• INSTRUCTIONS FOR THE TASK:
In the records that follow, find the line with "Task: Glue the"; from there, retype every line exactly through the line with "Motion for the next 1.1", which also belongs to the answer.

• SUPPLIED INFORMATION:
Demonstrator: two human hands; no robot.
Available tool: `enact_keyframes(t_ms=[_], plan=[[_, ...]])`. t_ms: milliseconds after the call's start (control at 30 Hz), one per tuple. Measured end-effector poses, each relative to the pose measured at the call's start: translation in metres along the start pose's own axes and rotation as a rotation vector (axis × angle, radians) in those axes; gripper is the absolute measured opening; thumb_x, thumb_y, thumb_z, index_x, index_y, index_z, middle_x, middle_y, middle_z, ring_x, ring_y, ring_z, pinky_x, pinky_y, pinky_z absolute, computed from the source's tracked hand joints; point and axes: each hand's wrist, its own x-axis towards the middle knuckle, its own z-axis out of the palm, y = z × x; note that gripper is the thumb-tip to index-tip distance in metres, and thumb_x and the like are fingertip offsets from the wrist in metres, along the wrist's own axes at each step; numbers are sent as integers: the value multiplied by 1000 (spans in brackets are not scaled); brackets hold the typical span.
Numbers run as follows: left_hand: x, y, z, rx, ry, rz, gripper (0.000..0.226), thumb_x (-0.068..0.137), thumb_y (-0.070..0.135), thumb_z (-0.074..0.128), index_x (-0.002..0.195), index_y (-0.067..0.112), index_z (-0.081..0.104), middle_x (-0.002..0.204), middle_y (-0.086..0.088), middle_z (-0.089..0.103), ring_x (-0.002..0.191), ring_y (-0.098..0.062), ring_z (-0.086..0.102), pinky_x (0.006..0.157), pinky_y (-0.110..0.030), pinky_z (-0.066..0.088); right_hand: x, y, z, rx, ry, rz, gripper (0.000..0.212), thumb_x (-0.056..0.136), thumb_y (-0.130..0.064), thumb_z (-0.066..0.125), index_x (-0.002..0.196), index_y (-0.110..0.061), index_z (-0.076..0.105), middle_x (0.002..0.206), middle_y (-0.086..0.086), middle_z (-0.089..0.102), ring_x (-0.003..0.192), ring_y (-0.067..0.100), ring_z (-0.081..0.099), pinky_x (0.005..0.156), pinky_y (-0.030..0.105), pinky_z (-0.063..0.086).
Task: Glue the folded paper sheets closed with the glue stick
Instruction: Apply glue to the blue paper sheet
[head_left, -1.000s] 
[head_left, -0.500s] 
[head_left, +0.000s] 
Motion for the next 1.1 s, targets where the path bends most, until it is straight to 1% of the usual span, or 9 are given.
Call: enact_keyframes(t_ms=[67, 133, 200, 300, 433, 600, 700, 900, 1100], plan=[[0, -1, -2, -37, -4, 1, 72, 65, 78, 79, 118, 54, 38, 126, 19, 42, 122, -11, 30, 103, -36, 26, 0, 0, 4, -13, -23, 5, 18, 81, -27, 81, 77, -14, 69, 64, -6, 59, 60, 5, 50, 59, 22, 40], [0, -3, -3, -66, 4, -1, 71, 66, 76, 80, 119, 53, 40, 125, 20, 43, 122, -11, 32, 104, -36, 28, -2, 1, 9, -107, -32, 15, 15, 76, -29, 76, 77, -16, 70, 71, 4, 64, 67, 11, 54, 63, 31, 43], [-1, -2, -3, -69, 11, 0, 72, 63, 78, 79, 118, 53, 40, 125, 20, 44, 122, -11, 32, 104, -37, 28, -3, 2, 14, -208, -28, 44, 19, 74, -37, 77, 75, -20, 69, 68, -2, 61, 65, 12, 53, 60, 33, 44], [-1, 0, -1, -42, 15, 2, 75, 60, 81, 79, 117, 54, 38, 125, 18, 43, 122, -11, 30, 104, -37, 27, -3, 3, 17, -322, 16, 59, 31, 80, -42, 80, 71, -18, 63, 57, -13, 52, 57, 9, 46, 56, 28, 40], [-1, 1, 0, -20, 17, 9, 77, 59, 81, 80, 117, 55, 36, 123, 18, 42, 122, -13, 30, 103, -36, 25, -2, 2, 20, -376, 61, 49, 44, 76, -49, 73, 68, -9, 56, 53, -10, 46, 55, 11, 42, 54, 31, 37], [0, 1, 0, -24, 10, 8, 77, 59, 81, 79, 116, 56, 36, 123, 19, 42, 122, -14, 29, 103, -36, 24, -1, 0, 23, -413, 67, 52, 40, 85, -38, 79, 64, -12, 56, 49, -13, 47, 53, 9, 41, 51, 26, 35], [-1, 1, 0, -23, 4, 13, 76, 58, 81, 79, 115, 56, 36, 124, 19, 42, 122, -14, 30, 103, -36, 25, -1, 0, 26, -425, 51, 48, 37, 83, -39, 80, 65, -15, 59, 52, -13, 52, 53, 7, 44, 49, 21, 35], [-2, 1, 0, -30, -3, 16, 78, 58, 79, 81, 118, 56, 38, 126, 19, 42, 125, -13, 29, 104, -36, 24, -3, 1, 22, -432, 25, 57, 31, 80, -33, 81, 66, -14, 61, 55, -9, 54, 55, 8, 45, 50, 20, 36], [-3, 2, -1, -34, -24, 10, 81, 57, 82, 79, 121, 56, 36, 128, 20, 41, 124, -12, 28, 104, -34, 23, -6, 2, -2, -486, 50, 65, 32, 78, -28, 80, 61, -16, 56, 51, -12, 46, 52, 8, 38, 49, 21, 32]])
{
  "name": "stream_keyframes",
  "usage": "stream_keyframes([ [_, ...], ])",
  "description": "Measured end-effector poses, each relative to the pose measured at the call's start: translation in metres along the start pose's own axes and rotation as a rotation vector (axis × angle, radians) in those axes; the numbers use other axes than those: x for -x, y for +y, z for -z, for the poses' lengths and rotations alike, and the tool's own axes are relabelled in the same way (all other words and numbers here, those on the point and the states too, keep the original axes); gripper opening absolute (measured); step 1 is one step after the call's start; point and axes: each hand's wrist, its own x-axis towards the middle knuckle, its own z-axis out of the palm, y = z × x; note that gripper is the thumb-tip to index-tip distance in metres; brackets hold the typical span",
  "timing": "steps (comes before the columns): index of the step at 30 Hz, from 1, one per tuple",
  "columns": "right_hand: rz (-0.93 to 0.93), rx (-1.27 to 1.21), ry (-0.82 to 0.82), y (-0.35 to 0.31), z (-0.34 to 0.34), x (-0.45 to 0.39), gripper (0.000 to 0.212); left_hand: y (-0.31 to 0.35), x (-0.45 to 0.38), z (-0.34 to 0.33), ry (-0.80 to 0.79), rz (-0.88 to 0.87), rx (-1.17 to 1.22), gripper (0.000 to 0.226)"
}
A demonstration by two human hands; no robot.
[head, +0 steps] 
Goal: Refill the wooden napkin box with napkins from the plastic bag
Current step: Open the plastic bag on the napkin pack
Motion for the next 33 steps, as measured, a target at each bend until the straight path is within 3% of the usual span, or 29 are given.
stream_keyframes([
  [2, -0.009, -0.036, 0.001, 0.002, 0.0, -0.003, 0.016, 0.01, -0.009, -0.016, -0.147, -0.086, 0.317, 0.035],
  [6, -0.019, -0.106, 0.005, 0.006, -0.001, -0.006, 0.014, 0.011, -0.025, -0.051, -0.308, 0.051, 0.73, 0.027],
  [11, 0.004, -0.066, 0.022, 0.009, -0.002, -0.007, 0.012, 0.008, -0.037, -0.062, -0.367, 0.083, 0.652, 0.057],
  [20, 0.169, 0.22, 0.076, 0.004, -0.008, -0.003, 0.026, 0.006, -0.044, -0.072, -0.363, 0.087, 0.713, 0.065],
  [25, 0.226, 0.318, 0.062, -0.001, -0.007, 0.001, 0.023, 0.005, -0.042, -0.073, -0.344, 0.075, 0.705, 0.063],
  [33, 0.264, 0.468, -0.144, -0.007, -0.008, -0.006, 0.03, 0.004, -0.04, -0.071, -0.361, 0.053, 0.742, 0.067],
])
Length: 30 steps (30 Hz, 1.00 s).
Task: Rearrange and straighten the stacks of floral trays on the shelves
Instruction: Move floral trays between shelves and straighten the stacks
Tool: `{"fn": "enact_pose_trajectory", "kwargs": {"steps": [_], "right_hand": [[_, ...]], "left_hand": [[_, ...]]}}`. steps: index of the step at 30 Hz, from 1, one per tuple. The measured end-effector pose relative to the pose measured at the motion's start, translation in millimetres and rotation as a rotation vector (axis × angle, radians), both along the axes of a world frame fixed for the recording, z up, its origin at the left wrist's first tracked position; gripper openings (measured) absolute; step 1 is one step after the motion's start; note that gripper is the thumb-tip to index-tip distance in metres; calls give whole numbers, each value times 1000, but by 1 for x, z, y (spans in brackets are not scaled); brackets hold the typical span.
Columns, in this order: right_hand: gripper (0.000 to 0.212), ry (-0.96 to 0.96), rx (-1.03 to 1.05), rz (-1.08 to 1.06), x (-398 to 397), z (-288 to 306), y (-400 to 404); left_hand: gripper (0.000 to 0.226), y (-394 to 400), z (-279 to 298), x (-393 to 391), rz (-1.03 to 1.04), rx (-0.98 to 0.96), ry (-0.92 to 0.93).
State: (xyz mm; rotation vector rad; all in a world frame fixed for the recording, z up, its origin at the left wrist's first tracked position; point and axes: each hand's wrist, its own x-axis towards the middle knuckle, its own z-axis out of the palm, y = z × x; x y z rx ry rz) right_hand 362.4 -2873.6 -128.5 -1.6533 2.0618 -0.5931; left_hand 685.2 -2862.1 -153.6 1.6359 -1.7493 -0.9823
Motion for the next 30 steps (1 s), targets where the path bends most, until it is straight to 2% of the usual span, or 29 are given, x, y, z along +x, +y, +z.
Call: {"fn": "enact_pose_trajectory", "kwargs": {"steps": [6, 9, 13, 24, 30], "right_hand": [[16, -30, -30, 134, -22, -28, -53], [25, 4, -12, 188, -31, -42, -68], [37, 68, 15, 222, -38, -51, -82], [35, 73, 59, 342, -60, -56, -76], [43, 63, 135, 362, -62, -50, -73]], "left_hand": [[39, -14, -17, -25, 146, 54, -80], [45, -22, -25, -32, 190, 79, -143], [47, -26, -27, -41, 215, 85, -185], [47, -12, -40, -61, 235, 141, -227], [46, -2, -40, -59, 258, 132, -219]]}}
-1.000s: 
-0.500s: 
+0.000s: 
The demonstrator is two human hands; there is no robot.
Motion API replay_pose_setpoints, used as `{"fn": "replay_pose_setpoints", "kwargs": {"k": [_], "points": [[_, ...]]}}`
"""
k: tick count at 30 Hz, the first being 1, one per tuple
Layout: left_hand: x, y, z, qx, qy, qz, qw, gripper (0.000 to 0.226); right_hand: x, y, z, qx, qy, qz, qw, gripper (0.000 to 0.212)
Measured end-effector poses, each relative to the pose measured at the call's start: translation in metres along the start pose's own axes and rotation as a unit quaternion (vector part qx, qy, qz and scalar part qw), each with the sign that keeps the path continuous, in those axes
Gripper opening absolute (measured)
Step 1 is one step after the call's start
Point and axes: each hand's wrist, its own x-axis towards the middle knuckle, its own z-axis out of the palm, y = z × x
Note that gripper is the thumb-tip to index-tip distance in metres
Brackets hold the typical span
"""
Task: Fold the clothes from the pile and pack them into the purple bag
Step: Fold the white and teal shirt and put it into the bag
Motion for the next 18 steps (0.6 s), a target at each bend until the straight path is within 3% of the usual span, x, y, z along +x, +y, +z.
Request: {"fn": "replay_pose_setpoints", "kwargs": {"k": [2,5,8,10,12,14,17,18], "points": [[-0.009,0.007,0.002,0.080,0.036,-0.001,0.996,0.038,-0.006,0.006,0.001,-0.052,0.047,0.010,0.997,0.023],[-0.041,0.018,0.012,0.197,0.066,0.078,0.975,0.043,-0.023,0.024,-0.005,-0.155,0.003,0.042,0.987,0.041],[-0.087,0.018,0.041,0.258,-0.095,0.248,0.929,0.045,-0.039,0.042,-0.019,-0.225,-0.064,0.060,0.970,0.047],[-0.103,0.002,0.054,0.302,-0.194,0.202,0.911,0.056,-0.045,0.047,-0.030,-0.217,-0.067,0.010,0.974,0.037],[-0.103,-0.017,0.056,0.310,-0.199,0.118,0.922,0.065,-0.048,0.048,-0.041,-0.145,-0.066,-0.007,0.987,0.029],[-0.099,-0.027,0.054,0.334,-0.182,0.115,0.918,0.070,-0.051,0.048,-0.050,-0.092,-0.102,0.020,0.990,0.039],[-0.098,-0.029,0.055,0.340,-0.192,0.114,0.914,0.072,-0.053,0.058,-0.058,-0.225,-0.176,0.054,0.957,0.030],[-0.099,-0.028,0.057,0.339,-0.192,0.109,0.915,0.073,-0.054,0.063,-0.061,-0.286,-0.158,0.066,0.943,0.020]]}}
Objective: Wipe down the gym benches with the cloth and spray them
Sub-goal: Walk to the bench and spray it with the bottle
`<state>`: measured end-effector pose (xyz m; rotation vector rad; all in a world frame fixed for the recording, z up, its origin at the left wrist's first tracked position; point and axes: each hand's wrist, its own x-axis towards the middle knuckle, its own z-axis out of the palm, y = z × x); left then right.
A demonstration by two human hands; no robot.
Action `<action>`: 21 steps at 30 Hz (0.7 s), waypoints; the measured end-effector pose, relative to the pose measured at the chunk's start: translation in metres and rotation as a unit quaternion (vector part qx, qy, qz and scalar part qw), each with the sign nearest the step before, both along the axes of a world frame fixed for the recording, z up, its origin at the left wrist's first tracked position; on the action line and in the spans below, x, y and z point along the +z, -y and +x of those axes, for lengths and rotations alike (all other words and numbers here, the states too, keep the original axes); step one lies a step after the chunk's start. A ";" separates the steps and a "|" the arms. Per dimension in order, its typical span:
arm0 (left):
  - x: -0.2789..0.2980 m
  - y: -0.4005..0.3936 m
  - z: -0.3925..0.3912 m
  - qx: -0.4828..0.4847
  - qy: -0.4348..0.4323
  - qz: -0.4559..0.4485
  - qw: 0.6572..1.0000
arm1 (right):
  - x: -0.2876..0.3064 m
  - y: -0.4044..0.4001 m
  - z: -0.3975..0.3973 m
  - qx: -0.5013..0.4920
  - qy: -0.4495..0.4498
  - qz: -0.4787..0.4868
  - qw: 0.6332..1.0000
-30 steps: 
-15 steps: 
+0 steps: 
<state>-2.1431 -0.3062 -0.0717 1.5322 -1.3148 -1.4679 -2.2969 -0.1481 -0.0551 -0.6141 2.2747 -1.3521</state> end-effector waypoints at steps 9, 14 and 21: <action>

• OUTPUT FOR THIS EXERCISE:
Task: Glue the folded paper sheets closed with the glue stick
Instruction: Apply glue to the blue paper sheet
[head_left, -1.000s] 
[head_left, -0.500s] 
[head_left, +0.000s] 
Motion for the next 1.1 s, targets where the path bends most, until it is straight to 1% of the usual span, or 9 are given.

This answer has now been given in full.